Therefore, a more general notion of intervention has been considered over the past. 
Indeed, the mutilation of the DAG is not the only possible informative intervention.
Rather, we can be interested in simply modifying the causal mechanisms, without removing any incoming causal relations.
Such a family of interventions is called soft.\\
The soft intervention generates a post-interventional $\scm{}_\soft$ by substituting \myfunctional with $\myfunctional_\soft$, where each $f_i$ associated with the intervened variables $X_i \in \widetilde{X}$ is replaced by another function $\widetilde{f}_i$, and the rest is unchanged.
Hence, the soft intervention can change the functional form of an SCM.

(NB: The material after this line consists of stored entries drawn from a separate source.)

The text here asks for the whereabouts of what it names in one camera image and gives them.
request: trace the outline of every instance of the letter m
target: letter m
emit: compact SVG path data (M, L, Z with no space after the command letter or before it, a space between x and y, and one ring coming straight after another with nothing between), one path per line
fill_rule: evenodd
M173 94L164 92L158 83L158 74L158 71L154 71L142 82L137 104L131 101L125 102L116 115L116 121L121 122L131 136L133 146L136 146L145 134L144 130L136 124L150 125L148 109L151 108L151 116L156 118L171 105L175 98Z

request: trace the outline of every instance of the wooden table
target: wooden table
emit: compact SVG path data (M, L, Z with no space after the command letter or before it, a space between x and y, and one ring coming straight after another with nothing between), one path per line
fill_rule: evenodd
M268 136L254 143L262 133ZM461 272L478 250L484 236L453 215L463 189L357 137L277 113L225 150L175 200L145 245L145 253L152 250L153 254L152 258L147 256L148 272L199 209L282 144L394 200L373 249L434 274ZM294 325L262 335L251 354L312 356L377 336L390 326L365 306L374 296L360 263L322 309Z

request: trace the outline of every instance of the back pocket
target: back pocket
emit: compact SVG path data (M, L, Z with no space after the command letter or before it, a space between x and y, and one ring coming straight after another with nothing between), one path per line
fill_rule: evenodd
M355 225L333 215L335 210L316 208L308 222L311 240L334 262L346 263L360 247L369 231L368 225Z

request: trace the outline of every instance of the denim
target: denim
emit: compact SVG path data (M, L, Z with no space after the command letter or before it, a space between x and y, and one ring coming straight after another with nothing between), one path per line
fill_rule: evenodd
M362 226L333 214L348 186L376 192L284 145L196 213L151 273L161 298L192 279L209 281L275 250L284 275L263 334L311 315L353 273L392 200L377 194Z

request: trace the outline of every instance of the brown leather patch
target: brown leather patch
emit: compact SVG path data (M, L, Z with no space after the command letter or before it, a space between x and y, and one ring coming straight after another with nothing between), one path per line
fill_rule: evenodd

In principle, soft interventions can potentially add new causal relations.
However, in our work, we consider only soft interventions that do not alter the parent set of the endogenous variables.
At this point, $\myfunctional_\soft$ induces a new collection of mixing functions $\mymixing_\soft \coloneqq \{m^\soft_1, \ldots, m^\soft_n\}$ (cf. \Cref{app:examples}), such that the post-interventional probability measure reads as
\begin{equation}\label{eq:scm_sint_push}
    \chi_{\soft} = \bigtimes_{X_i \in \myendogenous} m_i^\soft\left(\mu_i \left( \myexogenousvals_i \times \myexogenousvals^{\ancestors_i} \right) \right) \,.
\end{equation}
The resulting $\scm{}_\soft$ is an object in \SCMcat mapping \emph{(i)} the source node in \I to $(\myexogenousvals,\, \Upsilon, \zeta)$, as done by \scm{}; \emph{(ii)} the target node to $(\myendogenousvals,\, \Omega, \chi)_\mathcal{\soft}$, where $\chi_\soft$ follows \Cref{eq:scm_sint_push}; and \emph{(iii)} the unique arrow in \I to the measurable map $\mymixing_\soft$.\\
An important point we must ensure is that the proposed category-theoretic SCM formulation preserves the expressiveness: given either a hard or soft intervention \intervention, we have a suitable morphism in \SCMcat from \scm{} to $\scm{}_\intervention$.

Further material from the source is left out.